Goal of the exercise :: Nothing outside the range is wanted. Repeat exactly the lines below from the one with "right white wrist camera." through the one with "left purple cable.".

Dataset excerpts ::

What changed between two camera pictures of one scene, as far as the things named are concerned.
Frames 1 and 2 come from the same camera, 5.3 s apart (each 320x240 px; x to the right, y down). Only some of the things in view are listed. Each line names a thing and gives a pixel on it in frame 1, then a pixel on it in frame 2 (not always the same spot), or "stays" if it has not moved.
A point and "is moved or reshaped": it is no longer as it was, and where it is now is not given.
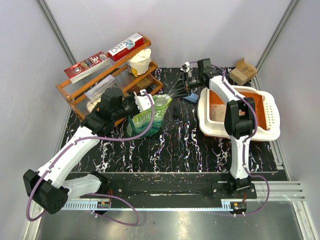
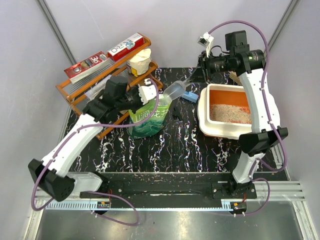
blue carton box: x=193 y=97 stays
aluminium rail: x=280 y=191 stays
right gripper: x=178 y=90 → x=199 y=76
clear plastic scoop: x=161 y=101 is moved or reshaped
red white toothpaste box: x=126 y=46 stays
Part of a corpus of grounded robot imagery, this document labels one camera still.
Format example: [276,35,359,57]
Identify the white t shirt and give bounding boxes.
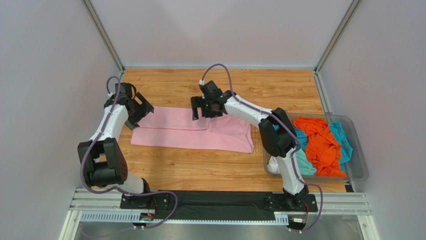
[266,156,281,175]

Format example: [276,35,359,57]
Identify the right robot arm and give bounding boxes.
[190,80,309,209]

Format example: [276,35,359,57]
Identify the orange t shirt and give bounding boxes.
[293,116,347,178]

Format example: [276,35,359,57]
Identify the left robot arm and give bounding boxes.
[77,82,154,197]

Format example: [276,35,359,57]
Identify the teal t shirt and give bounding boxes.
[293,117,354,177]

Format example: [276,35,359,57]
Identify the aluminium frame rail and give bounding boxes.
[59,188,379,240]

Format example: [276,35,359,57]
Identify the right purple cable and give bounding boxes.
[198,63,324,233]

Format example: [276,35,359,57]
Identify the mint green t shirt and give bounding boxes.
[295,149,317,176]

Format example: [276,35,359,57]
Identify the clear plastic bin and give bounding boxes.
[260,110,370,183]

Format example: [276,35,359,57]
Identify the pink t shirt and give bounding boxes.
[130,106,255,153]

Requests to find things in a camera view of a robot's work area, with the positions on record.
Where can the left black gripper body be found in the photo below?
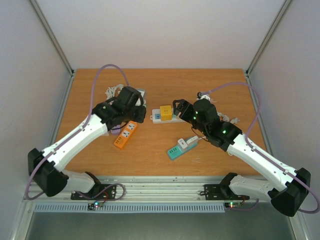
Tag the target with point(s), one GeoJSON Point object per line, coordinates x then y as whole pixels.
{"type": "Point", "coordinates": [139, 118]}

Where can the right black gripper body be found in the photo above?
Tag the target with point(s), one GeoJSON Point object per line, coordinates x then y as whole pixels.
{"type": "Point", "coordinates": [185, 112]}

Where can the yellow cube socket adapter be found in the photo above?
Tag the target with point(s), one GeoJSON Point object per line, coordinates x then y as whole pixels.
{"type": "Point", "coordinates": [166, 113]}

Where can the white grey plug adapter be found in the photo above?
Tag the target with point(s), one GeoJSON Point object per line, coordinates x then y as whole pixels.
{"type": "Point", "coordinates": [182, 145]}

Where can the white rounded plug adapter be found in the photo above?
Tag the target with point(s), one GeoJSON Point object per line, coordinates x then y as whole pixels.
{"type": "Point", "coordinates": [192, 141]}

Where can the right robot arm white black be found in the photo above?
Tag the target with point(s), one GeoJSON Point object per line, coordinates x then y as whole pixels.
{"type": "Point", "coordinates": [284, 186]}

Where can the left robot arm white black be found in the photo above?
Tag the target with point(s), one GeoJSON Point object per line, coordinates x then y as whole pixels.
{"type": "Point", "coordinates": [47, 167]}

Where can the purple power strip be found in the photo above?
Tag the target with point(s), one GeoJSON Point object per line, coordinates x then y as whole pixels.
{"type": "Point", "coordinates": [116, 130]}

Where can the orange power strip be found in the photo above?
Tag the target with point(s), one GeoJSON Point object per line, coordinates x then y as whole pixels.
{"type": "Point", "coordinates": [126, 135]}

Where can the teal power strip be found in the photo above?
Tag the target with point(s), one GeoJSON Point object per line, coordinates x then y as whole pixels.
{"type": "Point", "coordinates": [174, 152]}

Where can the right small circuit board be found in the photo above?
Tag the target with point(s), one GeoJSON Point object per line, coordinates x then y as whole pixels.
{"type": "Point", "coordinates": [231, 205]}

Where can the small circuit board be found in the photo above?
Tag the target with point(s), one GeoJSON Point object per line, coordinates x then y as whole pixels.
{"type": "Point", "coordinates": [231, 205]}
{"type": "Point", "coordinates": [94, 206]}

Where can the left small circuit board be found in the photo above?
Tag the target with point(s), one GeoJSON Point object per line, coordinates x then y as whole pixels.
{"type": "Point", "coordinates": [94, 206]}

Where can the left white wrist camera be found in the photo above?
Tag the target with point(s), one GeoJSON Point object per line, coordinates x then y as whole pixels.
{"type": "Point", "coordinates": [142, 93]}

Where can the aluminium rail frame front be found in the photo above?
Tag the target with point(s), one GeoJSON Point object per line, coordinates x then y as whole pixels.
{"type": "Point", "coordinates": [167, 189]}

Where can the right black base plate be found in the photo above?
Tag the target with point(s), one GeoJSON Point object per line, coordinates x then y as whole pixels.
{"type": "Point", "coordinates": [214, 192]}

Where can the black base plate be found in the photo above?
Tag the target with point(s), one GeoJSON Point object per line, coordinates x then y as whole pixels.
{"type": "Point", "coordinates": [106, 191]}
{"type": "Point", "coordinates": [214, 192]}

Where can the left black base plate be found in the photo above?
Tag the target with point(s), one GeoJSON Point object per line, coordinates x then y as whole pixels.
{"type": "Point", "coordinates": [106, 191]}

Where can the left aluminium corner post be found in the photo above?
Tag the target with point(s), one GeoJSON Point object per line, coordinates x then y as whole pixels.
{"type": "Point", "coordinates": [52, 37]}

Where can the aluminium corner post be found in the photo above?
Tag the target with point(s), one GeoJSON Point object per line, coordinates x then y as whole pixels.
{"type": "Point", "coordinates": [269, 35]}
{"type": "Point", "coordinates": [52, 37]}

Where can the grey slotted cable duct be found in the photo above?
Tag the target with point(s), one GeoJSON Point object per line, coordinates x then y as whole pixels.
{"type": "Point", "coordinates": [128, 208]}

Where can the right aluminium corner post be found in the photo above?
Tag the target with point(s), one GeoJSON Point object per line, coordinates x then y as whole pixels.
{"type": "Point", "coordinates": [269, 35]}

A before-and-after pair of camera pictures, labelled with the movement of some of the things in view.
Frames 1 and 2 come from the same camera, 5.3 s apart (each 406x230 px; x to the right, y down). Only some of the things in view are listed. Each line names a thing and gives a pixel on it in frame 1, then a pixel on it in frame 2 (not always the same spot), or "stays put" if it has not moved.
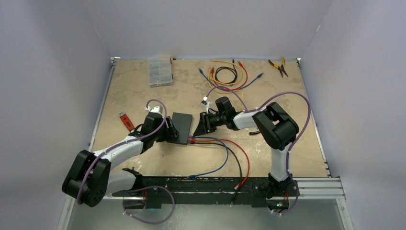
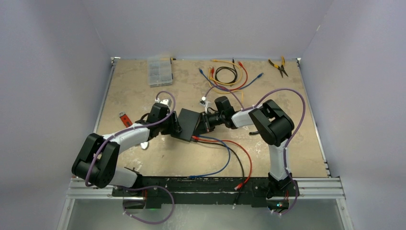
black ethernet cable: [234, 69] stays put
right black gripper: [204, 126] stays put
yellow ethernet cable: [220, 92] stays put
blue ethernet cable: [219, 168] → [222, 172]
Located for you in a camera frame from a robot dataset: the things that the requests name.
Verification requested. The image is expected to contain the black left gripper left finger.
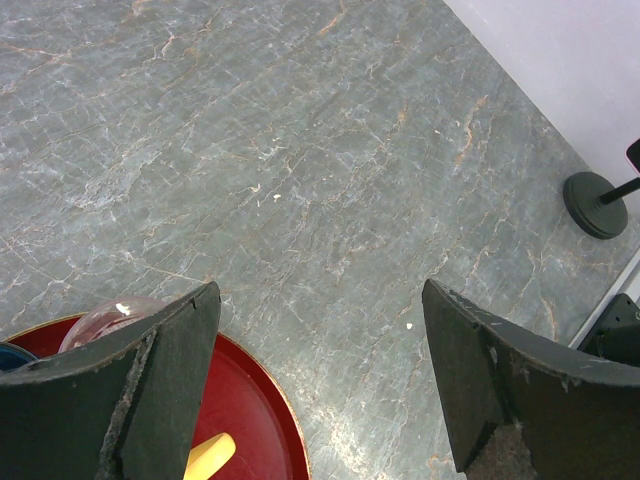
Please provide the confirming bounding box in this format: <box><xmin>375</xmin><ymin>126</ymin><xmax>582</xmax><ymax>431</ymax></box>
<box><xmin>1</xmin><ymin>282</ymin><xmax>221</xmax><ymax>479</ymax></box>

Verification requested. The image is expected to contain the red round tray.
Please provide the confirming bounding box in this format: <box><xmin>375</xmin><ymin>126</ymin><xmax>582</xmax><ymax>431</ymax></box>
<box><xmin>6</xmin><ymin>318</ymin><xmax>311</xmax><ymax>479</ymax></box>

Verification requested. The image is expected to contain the clear drinking glass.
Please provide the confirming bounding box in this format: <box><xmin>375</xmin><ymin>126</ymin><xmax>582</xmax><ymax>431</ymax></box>
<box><xmin>58</xmin><ymin>296</ymin><xmax>166</xmax><ymax>353</ymax></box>

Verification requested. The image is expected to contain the yellow mug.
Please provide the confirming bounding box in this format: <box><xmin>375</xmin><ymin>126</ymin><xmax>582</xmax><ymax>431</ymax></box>
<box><xmin>183</xmin><ymin>433</ymin><xmax>236</xmax><ymax>480</ymax></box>

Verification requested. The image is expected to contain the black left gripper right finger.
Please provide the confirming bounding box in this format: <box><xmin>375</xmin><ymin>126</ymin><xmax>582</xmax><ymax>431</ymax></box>
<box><xmin>422</xmin><ymin>280</ymin><xmax>639</xmax><ymax>479</ymax></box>

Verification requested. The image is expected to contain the black phone stand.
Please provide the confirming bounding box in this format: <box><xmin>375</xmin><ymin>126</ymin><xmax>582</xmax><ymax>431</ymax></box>
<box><xmin>563</xmin><ymin>172</ymin><xmax>639</xmax><ymax>240</ymax></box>

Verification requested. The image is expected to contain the aluminium frame rail front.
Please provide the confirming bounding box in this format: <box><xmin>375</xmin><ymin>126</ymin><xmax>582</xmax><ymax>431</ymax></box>
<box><xmin>569</xmin><ymin>249</ymin><xmax>640</xmax><ymax>349</ymax></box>

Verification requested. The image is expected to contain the dark blue mug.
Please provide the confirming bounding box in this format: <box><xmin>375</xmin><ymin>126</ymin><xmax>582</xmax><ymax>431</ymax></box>
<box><xmin>0</xmin><ymin>342</ymin><xmax>38</xmax><ymax>372</ymax></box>

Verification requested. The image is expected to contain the phone with pink case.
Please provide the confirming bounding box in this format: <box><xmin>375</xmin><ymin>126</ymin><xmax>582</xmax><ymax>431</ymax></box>
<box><xmin>626</xmin><ymin>139</ymin><xmax>640</xmax><ymax>173</ymax></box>

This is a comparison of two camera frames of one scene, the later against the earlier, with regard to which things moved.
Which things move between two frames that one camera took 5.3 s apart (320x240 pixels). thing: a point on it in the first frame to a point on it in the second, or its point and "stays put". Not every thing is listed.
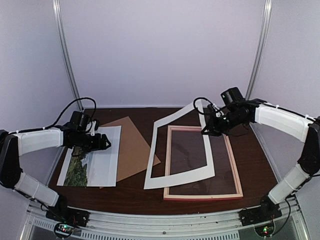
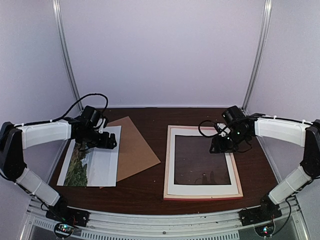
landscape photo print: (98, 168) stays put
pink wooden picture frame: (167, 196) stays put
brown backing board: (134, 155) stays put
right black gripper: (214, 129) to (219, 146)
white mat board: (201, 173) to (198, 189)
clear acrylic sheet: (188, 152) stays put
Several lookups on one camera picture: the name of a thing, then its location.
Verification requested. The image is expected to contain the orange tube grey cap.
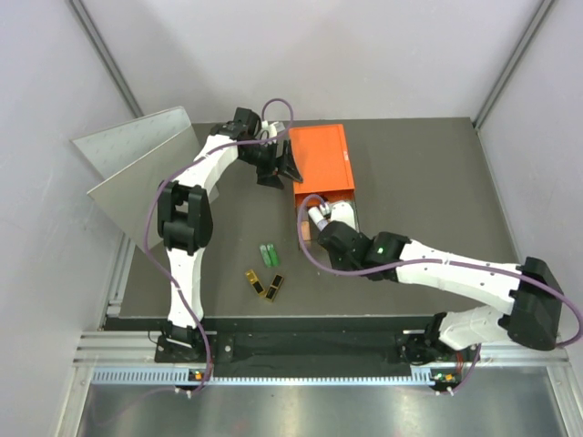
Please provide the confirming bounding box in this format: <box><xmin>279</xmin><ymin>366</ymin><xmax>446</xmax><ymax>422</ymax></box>
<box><xmin>299</xmin><ymin>220</ymin><xmax>312</xmax><ymax>241</ymax></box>

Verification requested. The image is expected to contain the green lipstick tube left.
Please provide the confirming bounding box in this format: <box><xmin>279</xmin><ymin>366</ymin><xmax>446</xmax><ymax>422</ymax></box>
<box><xmin>260</xmin><ymin>244</ymin><xmax>272</xmax><ymax>268</ymax></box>

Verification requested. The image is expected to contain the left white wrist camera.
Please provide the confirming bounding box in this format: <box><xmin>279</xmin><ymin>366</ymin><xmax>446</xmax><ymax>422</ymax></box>
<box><xmin>257</xmin><ymin>120</ymin><xmax>285</xmax><ymax>140</ymax></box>

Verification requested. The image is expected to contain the orange drawer box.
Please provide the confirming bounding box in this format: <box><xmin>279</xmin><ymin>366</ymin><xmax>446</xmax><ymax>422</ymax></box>
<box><xmin>289</xmin><ymin>124</ymin><xmax>355</xmax><ymax>208</ymax></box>

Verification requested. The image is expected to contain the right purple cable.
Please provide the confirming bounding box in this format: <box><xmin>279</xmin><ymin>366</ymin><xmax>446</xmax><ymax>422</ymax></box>
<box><xmin>296</xmin><ymin>193</ymin><xmax>583</xmax><ymax>395</ymax></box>

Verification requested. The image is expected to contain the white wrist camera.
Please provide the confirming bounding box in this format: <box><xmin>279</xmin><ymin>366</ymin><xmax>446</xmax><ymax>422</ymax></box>
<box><xmin>319</xmin><ymin>200</ymin><xmax>357</xmax><ymax>229</ymax></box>
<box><xmin>257</xmin><ymin>120</ymin><xmax>285</xmax><ymax>140</ymax></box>

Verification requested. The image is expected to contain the purple cable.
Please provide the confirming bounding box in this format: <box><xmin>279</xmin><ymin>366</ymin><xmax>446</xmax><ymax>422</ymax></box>
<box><xmin>296</xmin><ymin>193</ymin><xmax>583</xmax><ymax>395</ymax></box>
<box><xmin>141</xmin><ymin>97</ymin><xmax>295</xmax><ymax>392</ymax></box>

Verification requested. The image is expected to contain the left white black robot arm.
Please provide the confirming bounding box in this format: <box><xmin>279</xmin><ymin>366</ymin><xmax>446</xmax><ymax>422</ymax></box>
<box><xmin>157</xmin><ymin>107</ymin><xmax>302</xmax><ymax>361</ymax></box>

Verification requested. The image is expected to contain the grey metal panel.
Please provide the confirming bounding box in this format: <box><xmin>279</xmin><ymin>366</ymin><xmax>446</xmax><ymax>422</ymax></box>
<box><xmin>72</xmin><ymin>107</ymin><xmax>201</xmax><ymax>246</ymax></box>

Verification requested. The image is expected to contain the slotted grey cable duct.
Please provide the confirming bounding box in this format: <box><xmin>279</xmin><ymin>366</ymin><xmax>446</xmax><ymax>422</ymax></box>
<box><xmin>92</xmin><ymin>367</ymin><xmax>435</xmax><ymax>387</ymax></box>

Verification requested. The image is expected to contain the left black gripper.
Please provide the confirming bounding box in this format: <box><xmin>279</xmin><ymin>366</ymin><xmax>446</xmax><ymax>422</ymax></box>
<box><xmin>239</xmin><ymin>139</ymin><xmax>300</xmax><ymax>190</ymax></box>

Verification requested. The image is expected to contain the gold black compact left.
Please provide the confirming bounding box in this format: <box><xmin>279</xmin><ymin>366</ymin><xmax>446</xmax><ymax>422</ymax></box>
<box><xmin>245</xmin><ymin>269</ymin><xmax>266</xmax><ymax>297</ymax></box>

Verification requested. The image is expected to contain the green lipstick tube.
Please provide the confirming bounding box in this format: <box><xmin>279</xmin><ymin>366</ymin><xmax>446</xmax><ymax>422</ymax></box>
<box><xmin>266</xmin><ymin>243</ymin><xmax>281</xmax><ymax>267</ymax></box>
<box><xmin>260</xmin><ymin>244</ymin><xmax>272</xmax><ymax>268</ymax></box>

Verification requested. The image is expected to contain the green lipstick tube right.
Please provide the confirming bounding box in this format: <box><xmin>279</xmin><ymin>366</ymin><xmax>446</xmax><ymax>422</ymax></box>
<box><xmin>266</xmin><ymin>243</ymin><xmax>281</xmax><ymax>267</ymax></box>

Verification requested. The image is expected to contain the gold black compact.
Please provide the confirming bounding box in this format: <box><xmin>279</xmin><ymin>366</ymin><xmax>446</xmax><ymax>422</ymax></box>
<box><xmin>245</xmin><ymin>269</ymin><xmax>266</xmax><ymax>297</ymax></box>
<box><xmin>265</xmin><ymin>274</ymin><xmax>284</xmax><ymax>301</ymax></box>

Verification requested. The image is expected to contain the aluminium frame rail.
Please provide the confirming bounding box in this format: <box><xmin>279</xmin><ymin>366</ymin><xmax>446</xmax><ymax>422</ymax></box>
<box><xmin>74</xmin><ymin>331</ymin><xmax>568</xmax><ymax>367</ymax></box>

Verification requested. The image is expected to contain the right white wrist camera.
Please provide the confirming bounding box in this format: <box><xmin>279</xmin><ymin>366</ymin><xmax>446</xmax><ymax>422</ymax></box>
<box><xmin>319</xmin><ymin>200</ymin><xmax>357</xmax><ymax>229</ymax></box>

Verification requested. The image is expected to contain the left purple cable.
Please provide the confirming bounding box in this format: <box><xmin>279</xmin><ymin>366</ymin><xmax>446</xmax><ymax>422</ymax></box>
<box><xmin>141</xmin><ymin>97</ymin><xmax>295</xmax><ymax>392</ymax></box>

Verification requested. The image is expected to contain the gold black compact right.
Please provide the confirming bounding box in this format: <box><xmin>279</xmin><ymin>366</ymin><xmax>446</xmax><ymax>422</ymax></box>
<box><xmin>265</xmin><ymin>274</ymin><xmax>284</xmax><ymax>301</ymax></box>

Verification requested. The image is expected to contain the lilac white tube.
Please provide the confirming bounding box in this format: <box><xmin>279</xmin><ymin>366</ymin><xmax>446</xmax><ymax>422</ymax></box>
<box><xmin>308</xmin><ymin>207</ymin><xmax>329</xmax><ymax>231</ymax></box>

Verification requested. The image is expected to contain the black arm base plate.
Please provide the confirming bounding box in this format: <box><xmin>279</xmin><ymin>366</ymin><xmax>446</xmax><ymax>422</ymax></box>
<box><xmin>153</xmin><ymin>330</ymin><xmax>482</xmax><ymax>365</ymax></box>

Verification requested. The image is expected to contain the clear acrylic drawer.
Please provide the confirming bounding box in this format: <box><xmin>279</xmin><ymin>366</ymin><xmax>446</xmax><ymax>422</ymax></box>
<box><xmin>297</xmin><ymin>195</ymin><xmax>359</xmax><ymax>247</ymax></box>

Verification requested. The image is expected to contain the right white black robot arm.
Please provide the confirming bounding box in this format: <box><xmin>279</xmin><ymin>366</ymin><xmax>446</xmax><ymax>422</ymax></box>
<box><xmin>317</xmin><ymin>220</ymin><xmax>562</xmax><ymax>361</ymax></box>

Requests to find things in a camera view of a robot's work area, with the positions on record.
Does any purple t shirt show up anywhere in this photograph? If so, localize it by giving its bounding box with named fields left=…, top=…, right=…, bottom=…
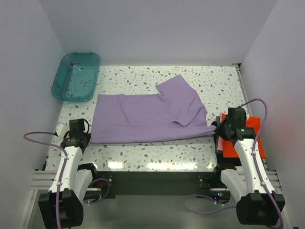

Reply to the exercise ::
Verification requested. The image is expected to contain the right white wrist camera.
Please provide the confirming bounding box in this format: <box><xmin>279</xmin><ymin>366</ymin><xmax>446</xmax><ymax>422</ymax></box>
<box><xmin>319</xmin><ymin>200</ymin><xmax>357</xmax><ymax>229</ymax></box>

Verification requested. The image is expected to contain the left purple cable.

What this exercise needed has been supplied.